Some of the senior Naval Officers have gone in for stock-breeding, overflowing to the land in their endeavours to find room to expand. Pig-raising is the most popular line, and there is great rivalry between the several "sty proprietors." A certain distinguished sailor—his name is a byword to the English people—discoursed learnedly to me for fifteen minutes on the strategy of the Battle of Jutland, and then, turning to a visiting officer, spoke with equal facility, and even greater enthusiasm, of his success in crossing the "China Poland" with the "Ordinary Orkney" to increase (or was it to reduce?) the "streak" in the bacon. He called the new breed the "Chinorkland," or something like that, and if the fact that he was planning three or four generations ahead conveys anything as to the view the Navy takes regarding the duration of the war, my readers—with the Censor's indulgence—are welcome to the tip.


[THE HEALTH OF THE FLEET]

It was a great day for the Principal Medical Officer. In spite of the fact that there were nearer 1200 than 1100 men in his ship, the returns of "Sick" and "Hospital" cases had been recorded by successive "pairs of spectacles" for several days. Even a single twenty-four hours like that for a battleship on active service was worthy of remark, and three or four days of it undoubtedly constituted a record for the British or any other Navy. That the clean sheet would be spread over a whole week was almost too much to hope for, even after the sixth day of the double duck's eggs had gone by. But now the morning of the seventh day had come, the last of a week in which there had been no case of sickness in a ship which carried one of the largest, if not the largest, complement of men in the British Navy.
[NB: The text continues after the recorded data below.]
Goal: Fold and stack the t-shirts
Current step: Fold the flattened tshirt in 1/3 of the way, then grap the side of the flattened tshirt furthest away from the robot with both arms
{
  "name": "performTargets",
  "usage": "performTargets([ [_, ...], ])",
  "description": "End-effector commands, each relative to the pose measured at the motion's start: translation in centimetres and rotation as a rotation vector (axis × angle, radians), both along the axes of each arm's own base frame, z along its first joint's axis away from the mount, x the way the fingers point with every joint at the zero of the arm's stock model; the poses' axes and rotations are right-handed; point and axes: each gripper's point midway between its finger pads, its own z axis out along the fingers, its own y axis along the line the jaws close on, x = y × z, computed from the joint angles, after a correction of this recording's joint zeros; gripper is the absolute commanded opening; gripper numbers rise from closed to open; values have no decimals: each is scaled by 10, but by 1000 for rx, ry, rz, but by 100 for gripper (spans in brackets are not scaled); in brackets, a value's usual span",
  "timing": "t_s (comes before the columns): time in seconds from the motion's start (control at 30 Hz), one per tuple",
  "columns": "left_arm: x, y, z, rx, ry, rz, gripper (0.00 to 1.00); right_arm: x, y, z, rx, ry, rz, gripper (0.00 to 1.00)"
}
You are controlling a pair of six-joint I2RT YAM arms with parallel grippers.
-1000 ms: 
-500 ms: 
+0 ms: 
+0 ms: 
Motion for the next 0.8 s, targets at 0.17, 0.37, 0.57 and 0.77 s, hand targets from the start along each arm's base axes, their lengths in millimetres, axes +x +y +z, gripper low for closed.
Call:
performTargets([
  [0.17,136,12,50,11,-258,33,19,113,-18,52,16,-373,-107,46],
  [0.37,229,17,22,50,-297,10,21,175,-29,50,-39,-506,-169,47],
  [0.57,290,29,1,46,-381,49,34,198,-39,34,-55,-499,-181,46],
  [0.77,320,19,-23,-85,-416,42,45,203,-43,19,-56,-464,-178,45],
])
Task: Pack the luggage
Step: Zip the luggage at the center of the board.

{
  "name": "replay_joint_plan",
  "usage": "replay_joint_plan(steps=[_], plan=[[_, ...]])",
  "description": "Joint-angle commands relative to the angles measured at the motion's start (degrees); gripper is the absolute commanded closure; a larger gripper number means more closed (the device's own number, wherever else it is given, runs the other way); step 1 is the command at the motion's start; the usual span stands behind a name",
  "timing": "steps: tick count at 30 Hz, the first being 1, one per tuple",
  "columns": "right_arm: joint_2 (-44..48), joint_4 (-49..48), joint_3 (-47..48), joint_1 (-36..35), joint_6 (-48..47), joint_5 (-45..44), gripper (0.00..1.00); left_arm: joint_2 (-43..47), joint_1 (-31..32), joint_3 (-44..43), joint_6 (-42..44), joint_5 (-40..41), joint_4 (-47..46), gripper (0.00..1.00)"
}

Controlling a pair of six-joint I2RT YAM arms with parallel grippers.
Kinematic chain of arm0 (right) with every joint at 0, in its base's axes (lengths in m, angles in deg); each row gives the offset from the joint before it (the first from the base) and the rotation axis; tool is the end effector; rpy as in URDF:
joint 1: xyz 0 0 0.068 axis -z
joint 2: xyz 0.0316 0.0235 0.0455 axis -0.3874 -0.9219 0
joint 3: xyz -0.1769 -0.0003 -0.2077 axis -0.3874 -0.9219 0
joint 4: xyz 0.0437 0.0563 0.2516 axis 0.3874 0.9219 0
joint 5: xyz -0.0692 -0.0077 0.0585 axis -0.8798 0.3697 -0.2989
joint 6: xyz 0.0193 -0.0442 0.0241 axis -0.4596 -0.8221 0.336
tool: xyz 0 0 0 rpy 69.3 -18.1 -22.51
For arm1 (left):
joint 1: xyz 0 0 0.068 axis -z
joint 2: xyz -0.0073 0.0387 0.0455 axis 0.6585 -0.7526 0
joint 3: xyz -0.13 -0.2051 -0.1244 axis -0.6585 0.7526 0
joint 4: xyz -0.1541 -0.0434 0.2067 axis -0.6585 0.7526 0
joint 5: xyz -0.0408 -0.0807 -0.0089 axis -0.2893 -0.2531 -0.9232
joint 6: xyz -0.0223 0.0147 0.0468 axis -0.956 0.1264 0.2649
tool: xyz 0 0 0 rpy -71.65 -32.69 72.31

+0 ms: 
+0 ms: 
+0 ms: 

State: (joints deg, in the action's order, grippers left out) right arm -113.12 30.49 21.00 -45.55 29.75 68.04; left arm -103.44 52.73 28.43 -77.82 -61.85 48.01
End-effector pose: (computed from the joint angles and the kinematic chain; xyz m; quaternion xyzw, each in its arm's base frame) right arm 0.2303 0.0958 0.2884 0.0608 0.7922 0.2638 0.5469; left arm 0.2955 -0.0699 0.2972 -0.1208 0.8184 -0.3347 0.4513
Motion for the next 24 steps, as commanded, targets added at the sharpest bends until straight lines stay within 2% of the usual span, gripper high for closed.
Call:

It was no wonder that the P.M.O.'s eyes were beaming, and that he shook hands all round with his Staff Assistants, for it was an achievement which might well stand as a record for many a year.

"Since you do not appear likely to be troubled with anything worse than a rush of congratulations to-day, sir," I said, after extending my own felicitations, "perhaps you'll have time to tell me how you've done it. I've heard fine tributes paid the R.N.M.S. by French, American, and Italian doctors who know something of it, but I was hardly prepared to find you starting a sort of Ponce de Leon 'Fountain of Perpetual Youth,' in the British Fleet."